The device responsible for the feat is called the Mars Oxygen In-Situ Resource Utilization Experiment (MOXIE), which is the size of a toaster, weighing about 38 pounds on Earth and a slim 14 on Mars. By superheating carbon dioxide to 1,470 degrees Fahrenheit to split it on a chemical level, MOXIE can produce up to ten grams of oxygen per hour in the lab; this week, it managed to pump out about five grams, which is enough for an astronaut to breathe for ten minutes, according to NASA’s Jet Propulsion Laboratory.

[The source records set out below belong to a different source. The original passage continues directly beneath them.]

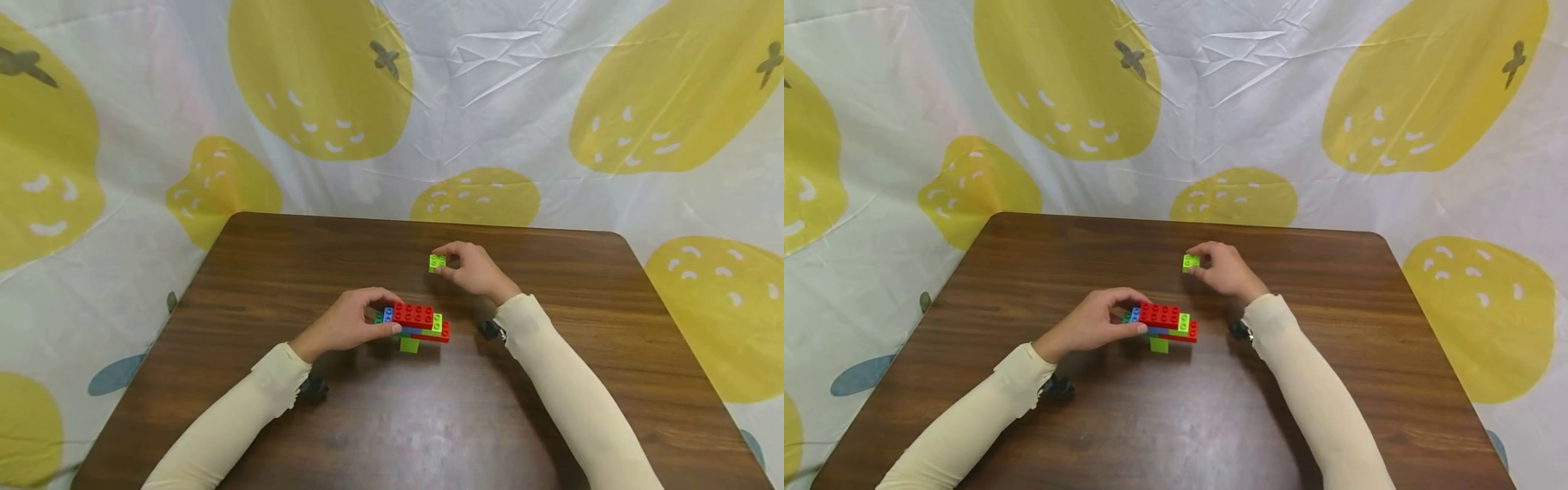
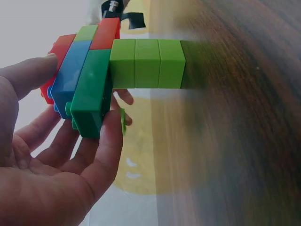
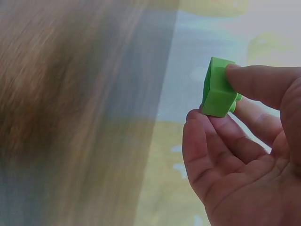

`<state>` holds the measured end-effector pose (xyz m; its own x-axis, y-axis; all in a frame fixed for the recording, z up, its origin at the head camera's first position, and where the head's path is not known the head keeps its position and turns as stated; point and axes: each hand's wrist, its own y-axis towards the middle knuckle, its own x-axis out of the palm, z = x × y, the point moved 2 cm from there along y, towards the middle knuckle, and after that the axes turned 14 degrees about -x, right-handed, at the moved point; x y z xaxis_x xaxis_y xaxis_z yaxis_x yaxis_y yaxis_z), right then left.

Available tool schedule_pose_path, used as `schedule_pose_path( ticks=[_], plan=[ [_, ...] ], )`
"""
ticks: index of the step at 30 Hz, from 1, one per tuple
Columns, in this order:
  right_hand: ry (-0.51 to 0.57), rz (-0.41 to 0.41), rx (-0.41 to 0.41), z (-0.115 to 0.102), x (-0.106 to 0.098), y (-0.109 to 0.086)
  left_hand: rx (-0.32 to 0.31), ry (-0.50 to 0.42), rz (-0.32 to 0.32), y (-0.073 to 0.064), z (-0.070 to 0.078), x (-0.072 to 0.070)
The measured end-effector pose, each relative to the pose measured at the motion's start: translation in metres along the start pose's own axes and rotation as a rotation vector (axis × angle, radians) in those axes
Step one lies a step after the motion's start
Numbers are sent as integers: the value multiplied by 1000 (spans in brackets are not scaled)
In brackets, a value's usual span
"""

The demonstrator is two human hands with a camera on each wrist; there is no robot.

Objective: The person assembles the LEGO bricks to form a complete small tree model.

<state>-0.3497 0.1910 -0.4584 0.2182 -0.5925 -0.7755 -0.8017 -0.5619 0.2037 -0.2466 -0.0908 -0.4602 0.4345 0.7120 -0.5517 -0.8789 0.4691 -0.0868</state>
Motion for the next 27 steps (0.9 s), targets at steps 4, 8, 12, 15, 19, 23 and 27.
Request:
schedule_pose_path(
  ticks=[4,8,12,15,19,23,27],
  plan=[
    [17,20,-37,-14,-3,-7,-2,-27,-2,-1,-2,-1],
    [21,23,-61,-24,-4,-14,-11,-49,-6,-3,-2,-2],
    [8,40,-88,-30,-4,-21,-18,-62,-4,-4,-3,-3],
    [18,63,-124,-37,-4,-26,-17,-72,-6,-5,-4,-3],
    [43,85,-171,-47,-4,-33,-10,-76,-6,-5,-5,-3],
    [60,98,-226,-59,-5,-38,-2,-74,2,-5,-5,-3],
    [81,90,-272,-71,-5,-43,-5,-74,5,-5,-5,-4]
  ],
)
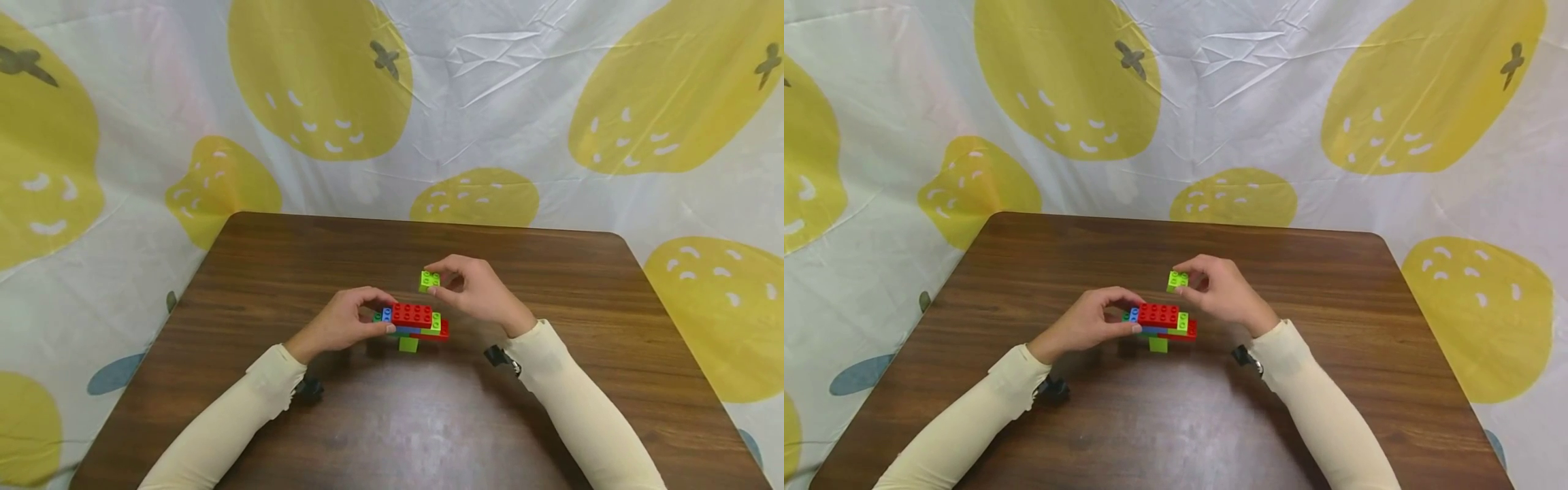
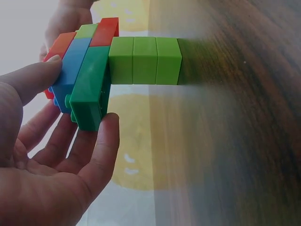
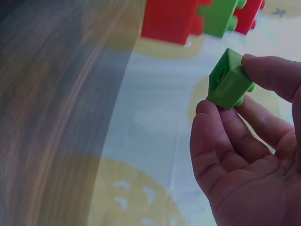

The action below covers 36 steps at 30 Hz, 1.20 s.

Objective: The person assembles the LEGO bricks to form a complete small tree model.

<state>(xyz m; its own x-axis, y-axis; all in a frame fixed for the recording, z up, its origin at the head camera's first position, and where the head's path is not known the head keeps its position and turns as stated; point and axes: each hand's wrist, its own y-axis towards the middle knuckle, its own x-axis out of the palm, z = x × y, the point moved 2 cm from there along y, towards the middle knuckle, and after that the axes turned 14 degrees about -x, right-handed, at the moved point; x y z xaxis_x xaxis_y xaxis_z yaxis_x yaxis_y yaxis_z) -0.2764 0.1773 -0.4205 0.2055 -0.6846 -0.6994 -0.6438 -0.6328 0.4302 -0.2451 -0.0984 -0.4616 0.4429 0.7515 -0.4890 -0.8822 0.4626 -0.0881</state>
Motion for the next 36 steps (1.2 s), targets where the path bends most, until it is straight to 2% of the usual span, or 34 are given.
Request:
schedule_pose_path(
  ticks=[16,28,36],
  plan=[
    [-3,-12,-97,-36,13,-10,-2,5,-7,0,1,-1],
    [-15,-5,-151,-42,26,-11,17,7,-1,-1,0,1],
    [-64,16,-218,-45,29,-12,15,-8,-8,-1,0,1]
  ],
)
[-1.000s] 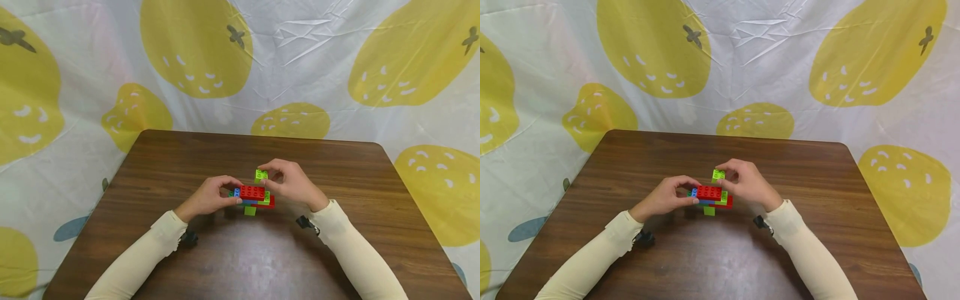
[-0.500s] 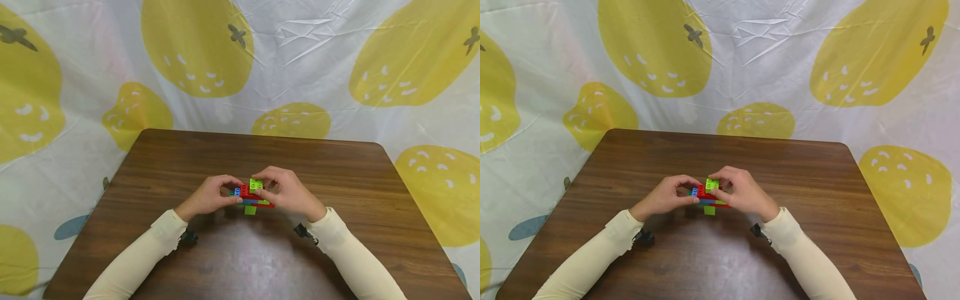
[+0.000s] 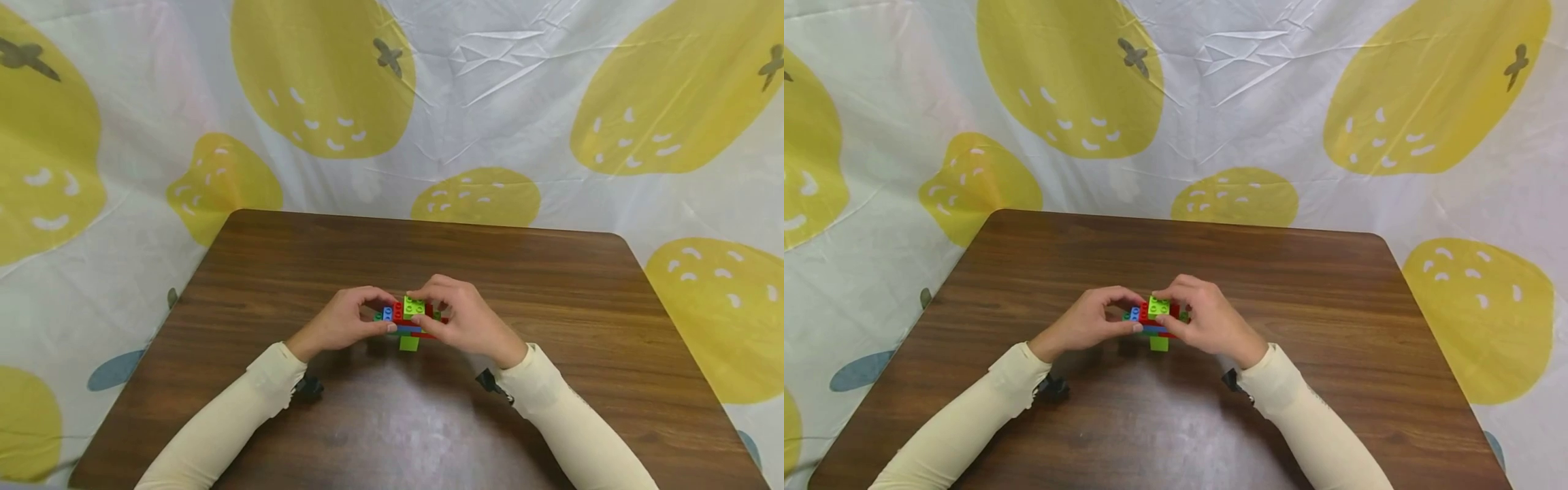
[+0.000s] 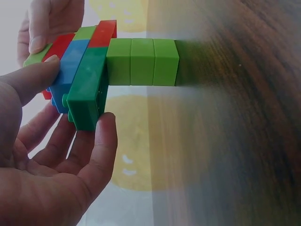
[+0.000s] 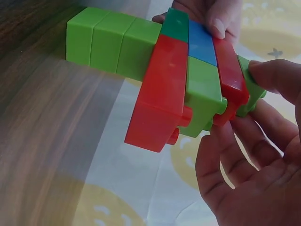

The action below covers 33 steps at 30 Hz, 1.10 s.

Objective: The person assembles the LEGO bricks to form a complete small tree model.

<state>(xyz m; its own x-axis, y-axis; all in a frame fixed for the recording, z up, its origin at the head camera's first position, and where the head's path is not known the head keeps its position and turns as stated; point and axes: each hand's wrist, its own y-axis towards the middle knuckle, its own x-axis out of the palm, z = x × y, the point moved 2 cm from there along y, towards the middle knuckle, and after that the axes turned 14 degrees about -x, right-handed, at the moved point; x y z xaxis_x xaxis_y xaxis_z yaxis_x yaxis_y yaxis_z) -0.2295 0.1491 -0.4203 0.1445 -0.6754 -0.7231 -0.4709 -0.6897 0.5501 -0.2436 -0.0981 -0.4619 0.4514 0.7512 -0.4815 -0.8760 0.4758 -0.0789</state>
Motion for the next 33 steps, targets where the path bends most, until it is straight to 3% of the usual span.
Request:
schedule_pose_path(
  ticks=[6,13,19,25,33],
  plan=[
    [-65,-44,-23,-4,0,4,0,19,7,0,-3,0],
    [-111,-100,33,-4,0,6,18,23,7,-2,-2,0],
    [-88,-99,77,-4,0,2,33,30,3,0,-2,1],
    [-58,-73,68,-2,6,-6,49,31,-3,-1,-1,1],
    [-31,-71,99,5,7,-18,43,47,26,-2,0,2]
  ],
)
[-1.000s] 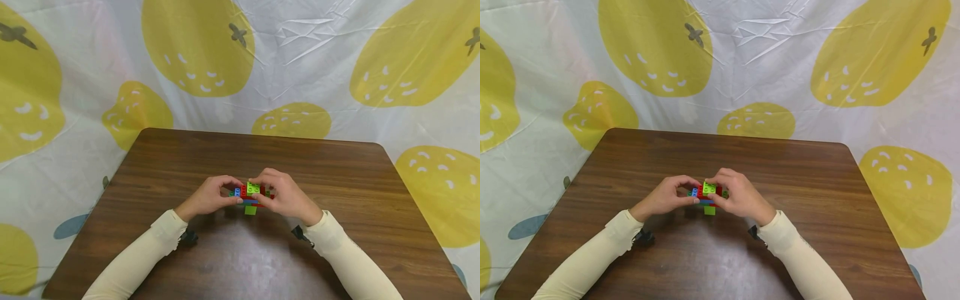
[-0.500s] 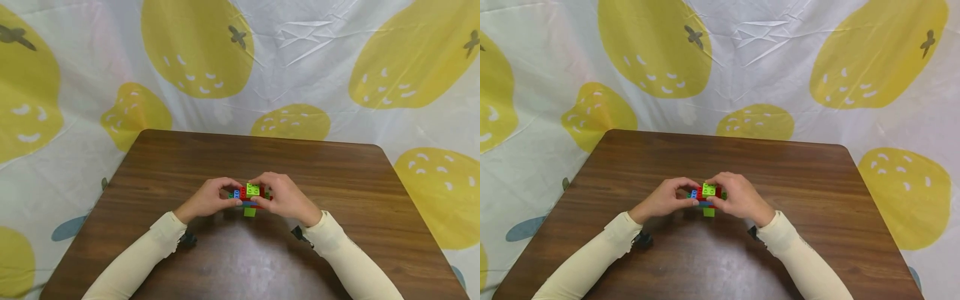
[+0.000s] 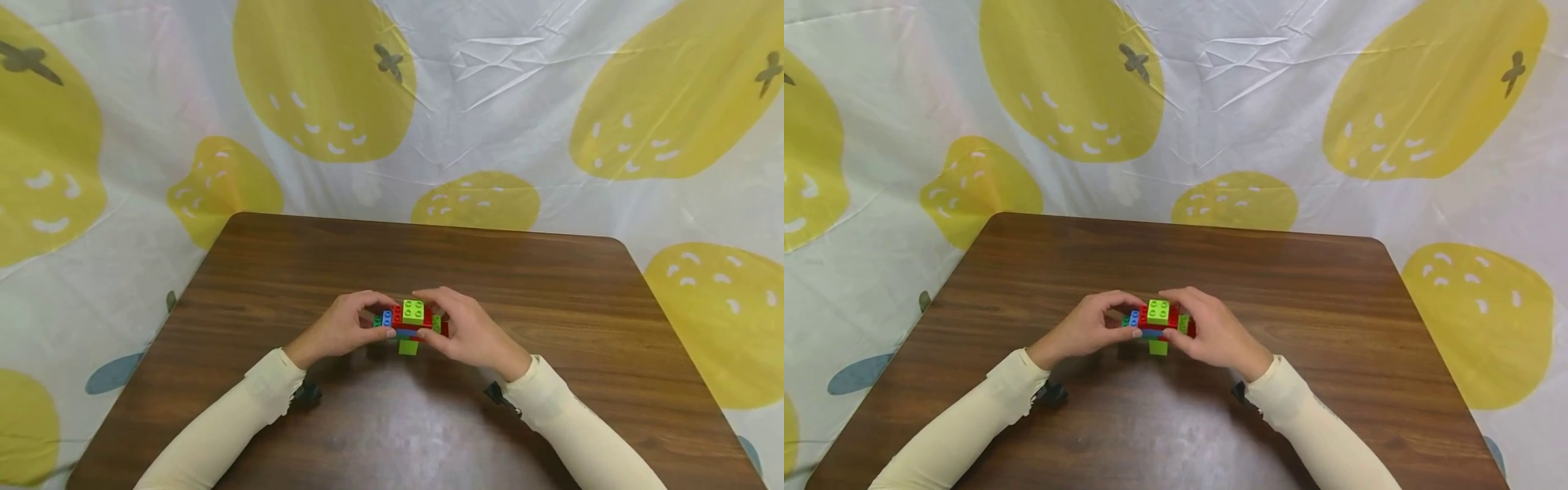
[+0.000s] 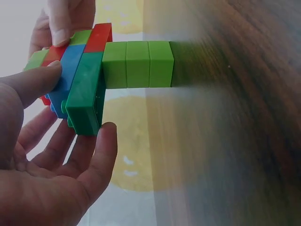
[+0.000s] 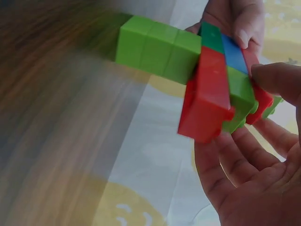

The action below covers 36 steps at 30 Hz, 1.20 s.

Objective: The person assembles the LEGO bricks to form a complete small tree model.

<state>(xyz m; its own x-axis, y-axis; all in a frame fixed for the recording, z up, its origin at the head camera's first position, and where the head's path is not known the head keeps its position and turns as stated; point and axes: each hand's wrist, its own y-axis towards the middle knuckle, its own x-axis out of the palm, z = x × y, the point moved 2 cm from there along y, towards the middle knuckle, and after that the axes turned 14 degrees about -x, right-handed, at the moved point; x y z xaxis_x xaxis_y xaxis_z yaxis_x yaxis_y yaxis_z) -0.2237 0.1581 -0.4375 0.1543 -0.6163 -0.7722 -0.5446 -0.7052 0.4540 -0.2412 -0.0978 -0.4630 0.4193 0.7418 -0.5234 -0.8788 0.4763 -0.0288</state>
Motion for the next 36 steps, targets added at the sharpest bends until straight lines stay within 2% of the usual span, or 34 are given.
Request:
schedule_pose_path(
  ticks=[3,9,13,18,25,31,36],
  plan=[
    [-3,-5,18,4,0,-6,16,-1,7,-2,0,0],
    [-34,1,-4,8,-1,-19,62,10,31,-8,0,-1],
    [-75,-12,-2,10,0,-28,87,30,19,-12,-1,-1],
    [-170,-17,-40,9,4,-36,103,131,16,-17,-5,0],
    [-253,55,-110,8,7,-41,115,268,37,-20,-7,1],
    [-264,75,-126,8,10,-43,150,296,78,-19,-8,4],
    [-218,72,-124,7,9,-41,134,286,64,-17,-10,2]
  ],
)
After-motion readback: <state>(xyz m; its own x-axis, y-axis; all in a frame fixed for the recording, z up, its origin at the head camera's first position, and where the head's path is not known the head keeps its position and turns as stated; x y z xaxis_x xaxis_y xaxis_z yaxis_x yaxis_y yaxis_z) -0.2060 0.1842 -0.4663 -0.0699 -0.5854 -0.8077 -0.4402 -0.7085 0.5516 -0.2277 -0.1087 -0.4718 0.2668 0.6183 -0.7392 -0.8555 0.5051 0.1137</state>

For future missions, there’s plenty of carbon dioxide to work with: The Martian atmosphere is about 95 percent carbon, with the remainder mostly made up of nitrogen and argon. Scientists hope that they’ll eventually be able to scale up the device to allow astronauts to survive off MOXIE oxygen.
According to Michael Hecht, an MIT scientist who’s the operational director of the MOXIE project, a group of four astronauts would require one metric ton of oxygen to last a whole year. Oxygen production would also be crucial to getting an astronaut team back to Earth, an associate administrator for NASA’s Space Technology Mission Directorate said on Wednesday: “Oxygen isn’t just the stuff we breathe. Rocket propellant depends on oxygen, and to make the trip home.” (Due to the space and weight required to store a year’s worth of breathable oxygen, schlepping it from Earth is considered impractical.)
On Wednesday, NASA also announced a successful second flight for its Ingenuity helicopter, reaching an altitude of 16 feet and flying for 52 seconds — breaking the previous (and only) rotorcraft record set on Mars earlier this week, when it reached 10 feet and flew for 40 seconds.